RSS and Atom feed icon News feeds

Chameleon XML models

Overview

People don't quite like to agree on things. There are often multiple initiatives to express a given domain model in XML, whether the domain is shared among departments within an organization, or across interests within an industry. It's often very difficult to minimize such duplication because even when people share a problem space, they often differ in their viewpoint of that problem space, and furthermore they differ in how they translate elements in that space into computer abstractions such as XML schemata. These subtle differences tend to be complicated to a surprising degree by group dynamics, which is why governance is such a prominent issue among data architects regardless of precise discipline.

XML is built to oil the wheels of governance. XML was of course named for its supposed extensibility, but the real strength of XML shines through not in extending it, but rather in transforming it. XML is designed for ready transformation from one syntactic form to another, and this should be communicated as the cornerstone of XML's business proposition. XML makes it easier for different interests to agree to disagree, so that everyone can get on with solving problems beyond the data representation. XML is good for creating chameleon models, which have the same substance, but can offer a different appearance as needed in different environments.

Unfortunately, the XML community has been sluggish in developing and communicating the tools and best practices for such chameleon models. For the most part different interests within a domain develop XML formats in isolation then wait for some incident requiring interchange before hammering together some odd script, perhaps in XSLT, for translation from one form to another. This approach can be made to work, but it has several problematic effects. The transforms are often built upon exigency and are thus hastily designed and harder to maintain. If there are multiple model variations transforms tend to be one to one with little opportunity for modularization and reuse. The biggest problem however is that this approach always exaggerates the differences between the models, which further impedes communication, and compounds the difficulties whenever there's a further modification or interchange.

Architectures

The SGML community recognized this problem and developed a solution called architectural forms. At a very high level the point of an architecture is that interests can figure out what they do have in common, and express this medium as an architecture, and they could then address the remaining disagreements in specialized models that are expressed as declared transformations from the architecture. In this way the architecture becomes the fulcrum for the transforms, which fall naturally out of the declared differences from the architecture, meaning they are developed early enough in the lifecycle, and they are built on a declarative foundation and thereby gain much transparency and modularity. The architecture also becomes the conduit for communication between interests, helping to alleviate problems in governance (many of which result from unclear understanding of actual model differences).

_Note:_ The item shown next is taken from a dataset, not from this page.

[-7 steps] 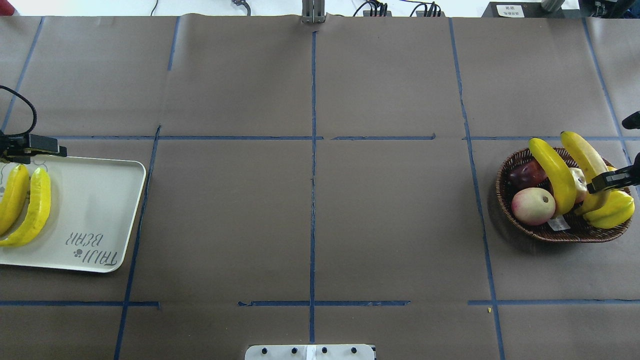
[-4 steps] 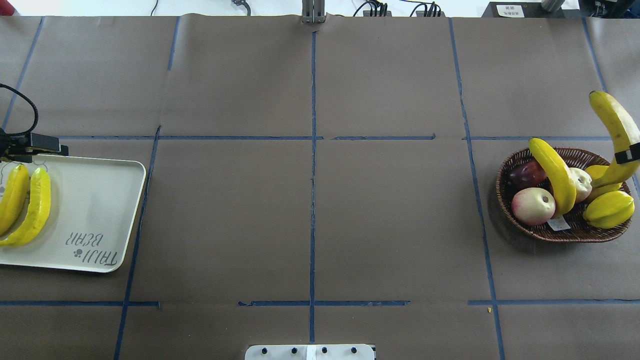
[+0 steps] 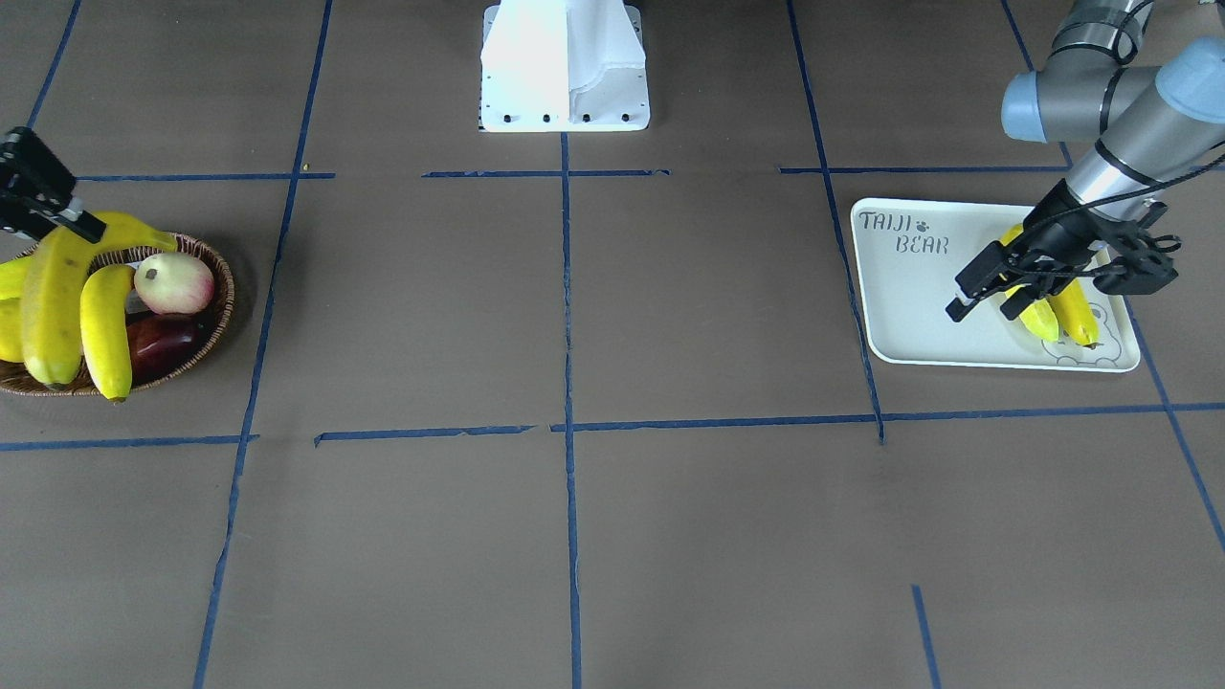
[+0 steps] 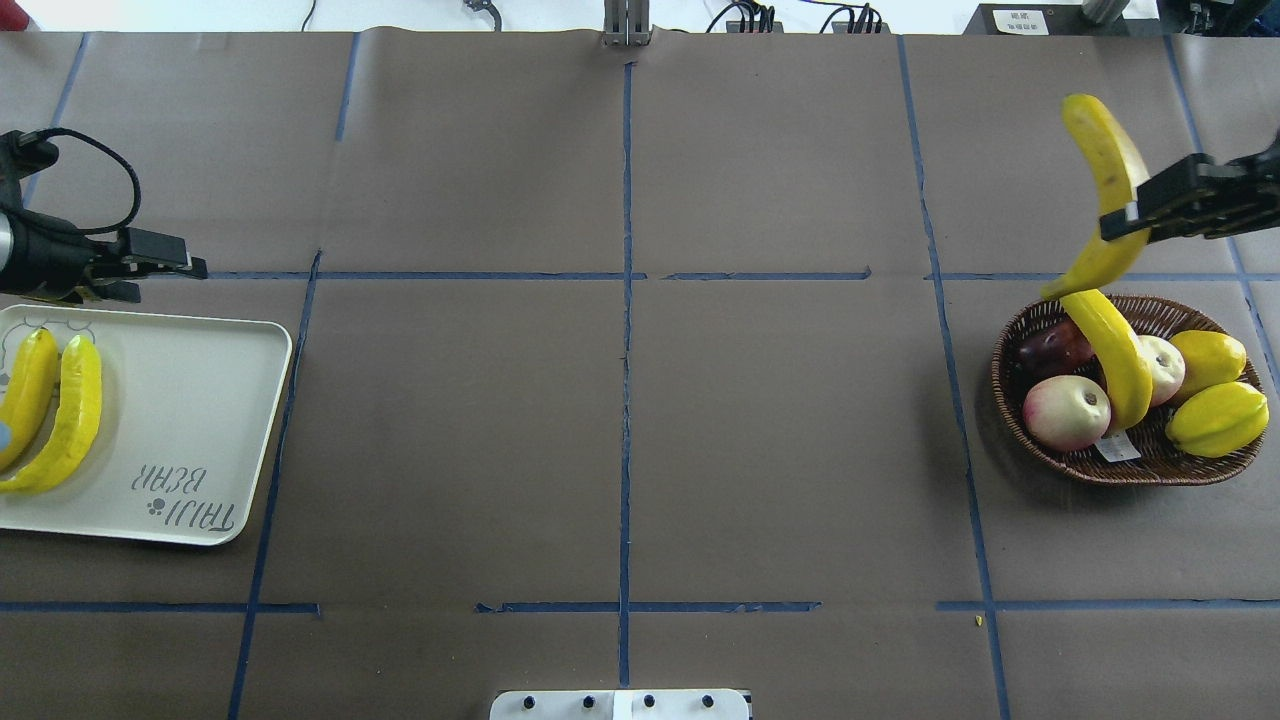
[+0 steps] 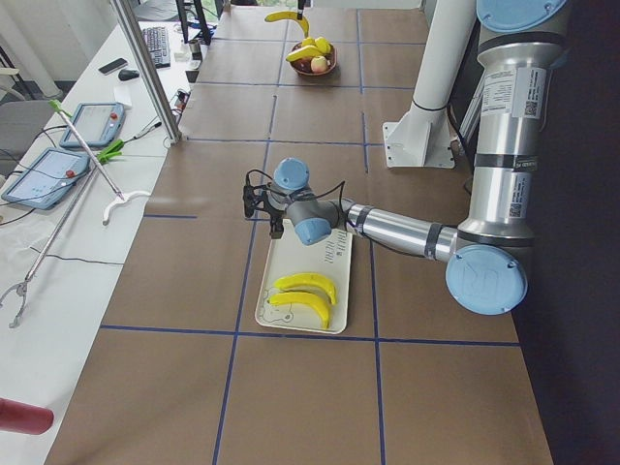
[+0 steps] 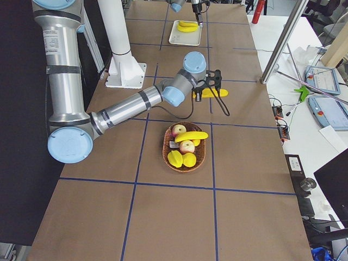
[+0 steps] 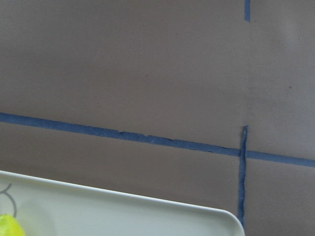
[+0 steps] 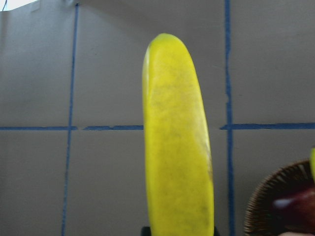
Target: Transfer all bananas from basket to plate
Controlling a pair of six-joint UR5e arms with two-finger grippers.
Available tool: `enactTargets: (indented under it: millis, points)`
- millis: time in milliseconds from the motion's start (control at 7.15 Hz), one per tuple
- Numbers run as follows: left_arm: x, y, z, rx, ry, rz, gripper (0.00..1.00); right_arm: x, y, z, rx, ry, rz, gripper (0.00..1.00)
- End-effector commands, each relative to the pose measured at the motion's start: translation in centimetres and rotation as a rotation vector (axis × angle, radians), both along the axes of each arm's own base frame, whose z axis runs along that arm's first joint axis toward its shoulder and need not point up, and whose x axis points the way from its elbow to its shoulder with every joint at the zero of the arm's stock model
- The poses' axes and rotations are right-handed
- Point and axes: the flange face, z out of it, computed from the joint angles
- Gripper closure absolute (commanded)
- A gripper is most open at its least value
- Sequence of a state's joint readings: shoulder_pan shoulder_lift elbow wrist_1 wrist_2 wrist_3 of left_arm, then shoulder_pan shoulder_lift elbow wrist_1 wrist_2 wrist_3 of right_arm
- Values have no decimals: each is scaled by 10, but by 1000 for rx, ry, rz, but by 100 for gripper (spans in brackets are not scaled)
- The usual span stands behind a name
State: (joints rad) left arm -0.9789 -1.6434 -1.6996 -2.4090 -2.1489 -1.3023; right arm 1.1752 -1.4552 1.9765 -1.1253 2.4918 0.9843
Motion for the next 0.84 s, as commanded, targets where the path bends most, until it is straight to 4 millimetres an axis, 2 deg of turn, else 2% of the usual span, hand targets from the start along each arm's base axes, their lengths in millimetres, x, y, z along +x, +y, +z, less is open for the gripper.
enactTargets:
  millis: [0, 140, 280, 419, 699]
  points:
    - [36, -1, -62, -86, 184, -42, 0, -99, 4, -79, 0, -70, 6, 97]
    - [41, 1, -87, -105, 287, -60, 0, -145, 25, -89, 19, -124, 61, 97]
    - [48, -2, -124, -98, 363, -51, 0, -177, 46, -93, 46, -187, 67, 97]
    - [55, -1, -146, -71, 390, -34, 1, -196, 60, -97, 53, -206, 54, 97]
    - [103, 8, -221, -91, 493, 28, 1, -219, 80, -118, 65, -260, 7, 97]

This paper shall not cover classic SGML architectural forms, but several people have tried to bring the power of architectural forms to XML. John Cowan in 2002 came up with a basic specification named Architectural Forms: A New Generation (AF:NG) [COW02]. He never took the specification beyond draft form, but it does cover a significant cross-section of the sorts of model variations one expects to see within a domain, and there is a draft XSLT implementation in XSLT contributed by Jeni Tennison. It may be worthwhile for the community to complete this work, although Schematron's abstract patterns, to be will be covered in a later section, do render much of it redundant. There are fundamental differences in approach between AF:NG and Schematron's abstract patterns, so it's instructive to have the former as a template for extended or alternative techniques when developing chameleon models.

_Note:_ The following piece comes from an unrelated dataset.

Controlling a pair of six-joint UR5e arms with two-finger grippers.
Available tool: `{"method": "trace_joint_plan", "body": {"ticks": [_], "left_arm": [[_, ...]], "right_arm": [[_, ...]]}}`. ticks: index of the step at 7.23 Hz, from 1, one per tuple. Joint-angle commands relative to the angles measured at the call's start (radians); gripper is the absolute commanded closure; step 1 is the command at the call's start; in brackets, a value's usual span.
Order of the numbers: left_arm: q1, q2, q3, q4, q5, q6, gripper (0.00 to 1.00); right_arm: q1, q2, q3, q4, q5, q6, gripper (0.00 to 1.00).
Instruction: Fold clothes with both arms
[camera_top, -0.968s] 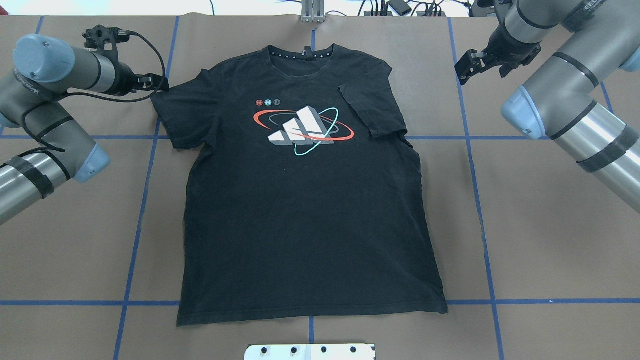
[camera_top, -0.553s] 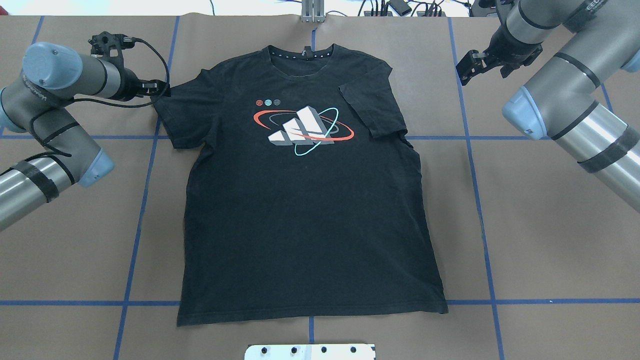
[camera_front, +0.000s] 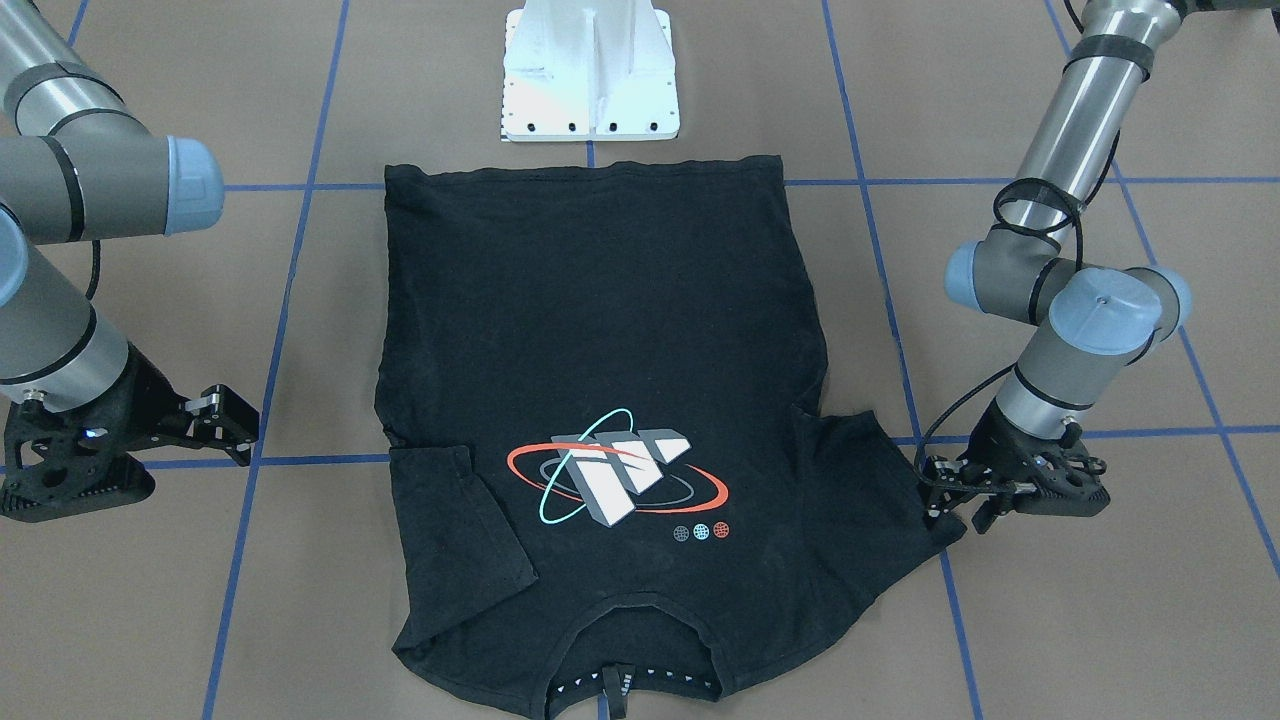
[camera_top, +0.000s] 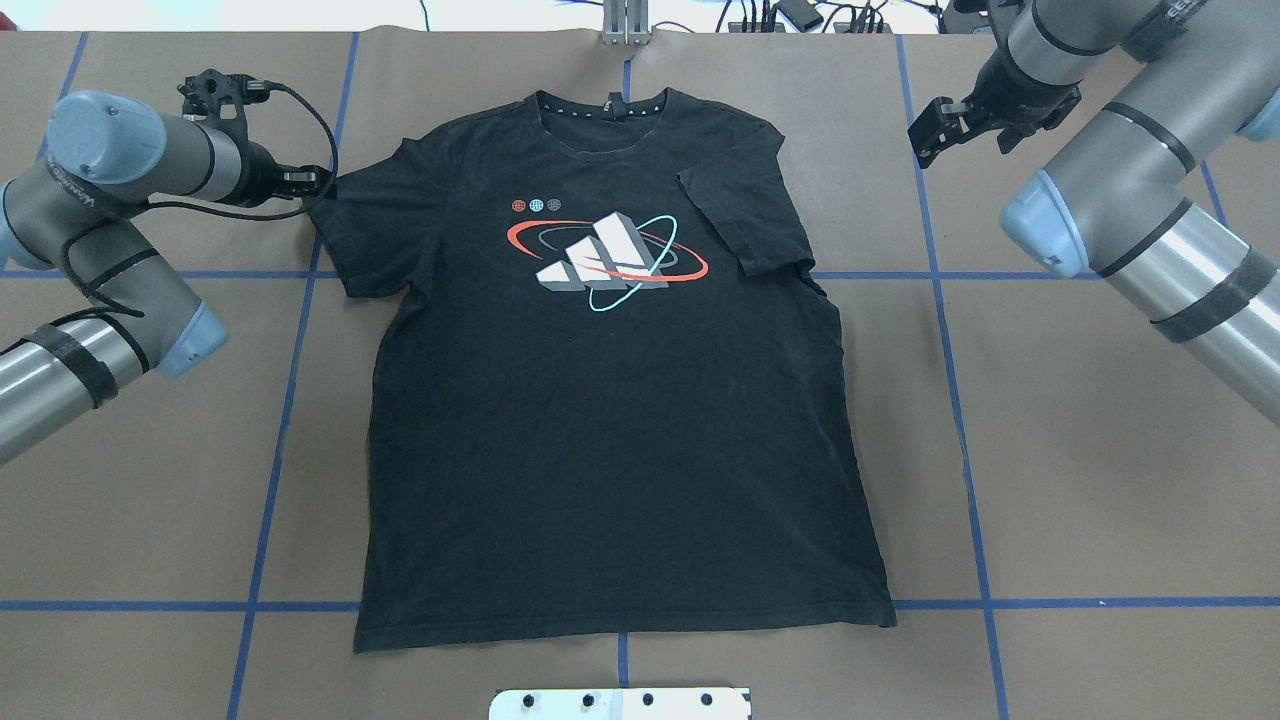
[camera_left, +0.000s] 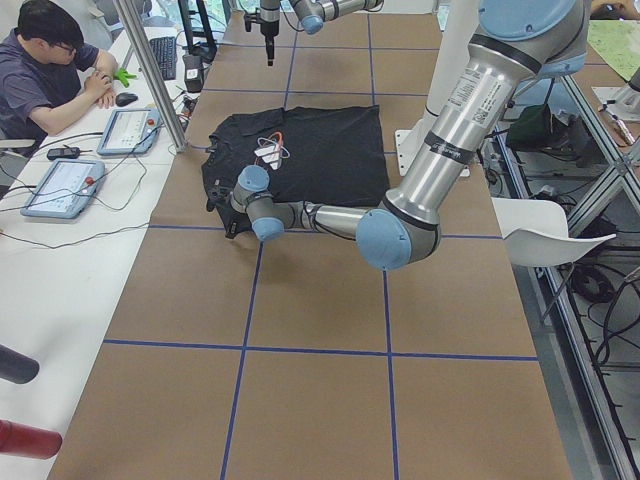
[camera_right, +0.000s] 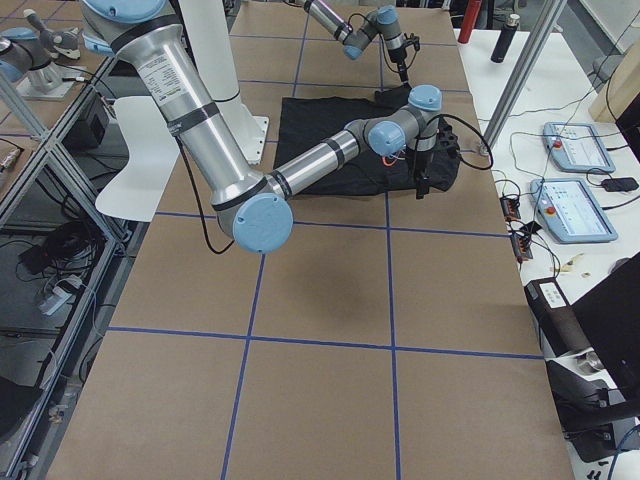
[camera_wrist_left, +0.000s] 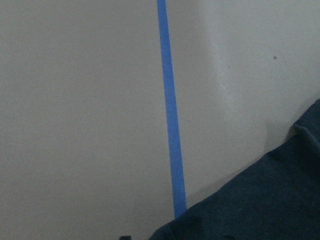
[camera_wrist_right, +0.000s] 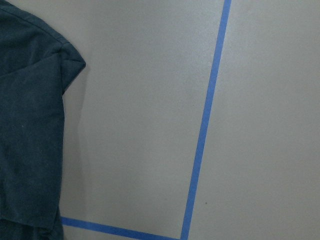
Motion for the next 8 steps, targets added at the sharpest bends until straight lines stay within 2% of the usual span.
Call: {"method": "trace_joint_plan", "body": {"ticks": [1,3,5,6,8], "left_arm": [[0.001,-0.003,0.014,-0.005,0.001,0.002,0.37],[0.001,-0.004,0.028,-0.014,0.007,0.003,0.42],[0.001,-0.006,0.028,-0.012,0.028,0.006,0.54],[0.001,-0.006,0.028,-0.012,0.028,0.005,0.66],[0.001,-0.006,0.028,-0.012,0.028,0.006,0.84]], "right_arm": [[-0.002,0.001,0.000,0.000,0.000,0.002,0.01],[-0.003,0.001,-0.002,0.000,-0.002,0.000,0.01],[-0.005,0.001,-0.002,0.000,-0.002,0.002,0.01],[-0.006,0.001,-0.002,0.000,-0.002,0.002,0.01],[-0.006,0.001,-0.002,0.000,-0.002,0.002,0.01]]}}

Let's say a group of departments comes together to decide on a common model for product information. The following is a very simplified version of data model negotiations common in real-world governance.

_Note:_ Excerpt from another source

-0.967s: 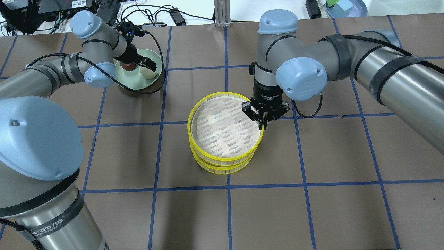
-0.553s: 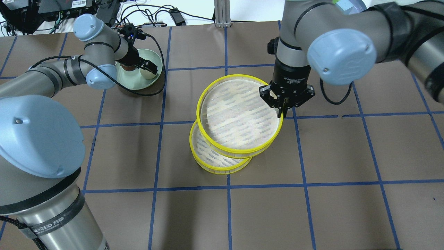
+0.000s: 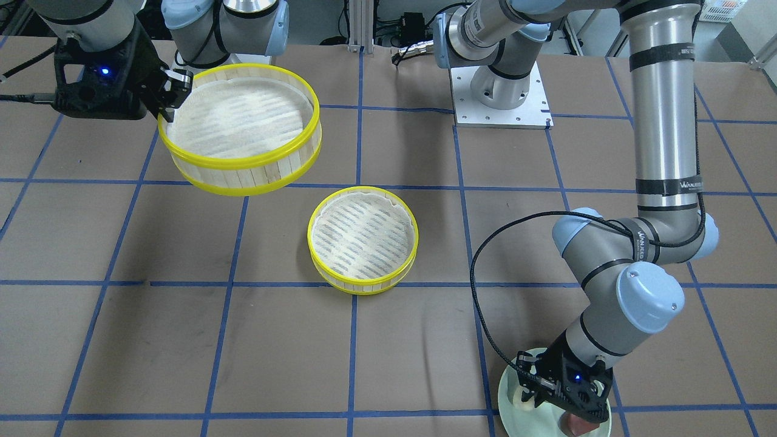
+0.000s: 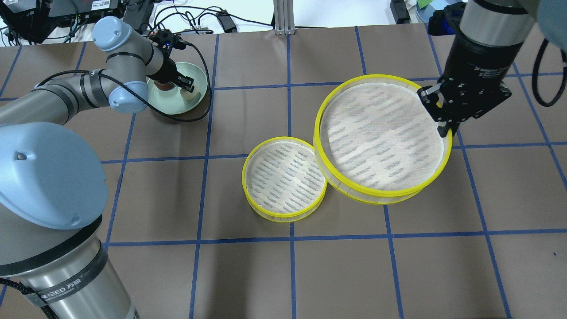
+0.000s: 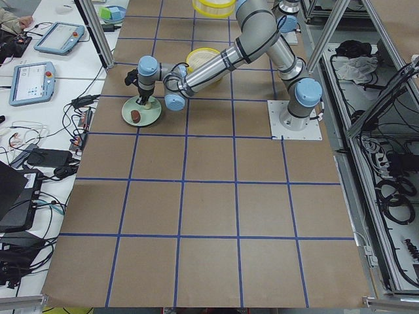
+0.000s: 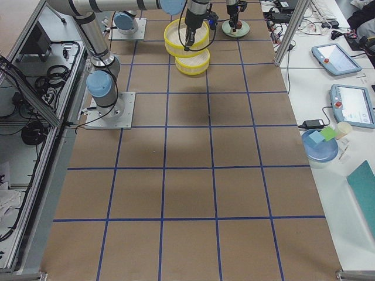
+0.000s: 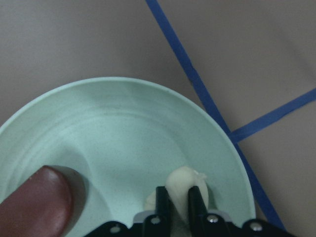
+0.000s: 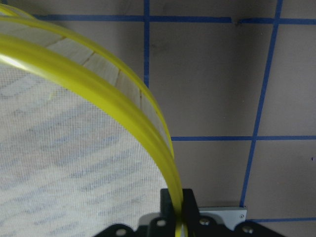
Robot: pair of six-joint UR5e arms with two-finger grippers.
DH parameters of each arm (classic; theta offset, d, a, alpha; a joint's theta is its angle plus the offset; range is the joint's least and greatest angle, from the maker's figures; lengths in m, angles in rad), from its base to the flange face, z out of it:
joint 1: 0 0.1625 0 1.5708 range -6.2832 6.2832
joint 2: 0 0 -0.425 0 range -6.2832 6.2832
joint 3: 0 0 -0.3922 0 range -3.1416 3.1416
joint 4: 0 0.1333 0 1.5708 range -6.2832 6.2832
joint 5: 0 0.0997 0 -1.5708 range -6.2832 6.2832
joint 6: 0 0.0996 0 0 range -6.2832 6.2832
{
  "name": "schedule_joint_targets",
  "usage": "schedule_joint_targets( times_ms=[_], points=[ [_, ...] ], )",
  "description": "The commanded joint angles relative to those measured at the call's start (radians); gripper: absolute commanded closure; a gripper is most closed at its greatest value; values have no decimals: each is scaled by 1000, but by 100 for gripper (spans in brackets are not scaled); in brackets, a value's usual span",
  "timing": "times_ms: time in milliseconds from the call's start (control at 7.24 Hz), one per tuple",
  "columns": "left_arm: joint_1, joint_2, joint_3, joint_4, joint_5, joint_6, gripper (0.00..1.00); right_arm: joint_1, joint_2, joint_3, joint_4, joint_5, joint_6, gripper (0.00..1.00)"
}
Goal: Place buns in different layers of steamer
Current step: 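Lift the top steamer tier with the right gripper and set it beside the bottom tier, then grasp the white bun in the green bowl with the left gripper, carry it over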
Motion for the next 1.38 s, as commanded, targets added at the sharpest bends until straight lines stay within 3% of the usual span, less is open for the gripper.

The marketing department cares about the following information for each product:

  • SKU

  • trademark name

  • product Web page

  • brief description

  • long marketing description

  • base unit price

Operations (fulfilment in particular) cares about:

  • SKU

  • simple name

  • brief description

  • base unit price

  • unit weight

  • freight class

The obvious overlap between the two is:

  • SKU

  • brief description

  • base unit price

Further discussion around the two varieties of names reveals that they almost always correspond, except that trademark names include trademark and service mark designations. A give product might have the trademark name "Python Perfect™ IDE" whereas the simple name would be "Python Perfect IDE". The departments reconcile this by deciding to indicate within the name text any words that need to be specially marked, and leaving to the display whether or not to actually render those marks.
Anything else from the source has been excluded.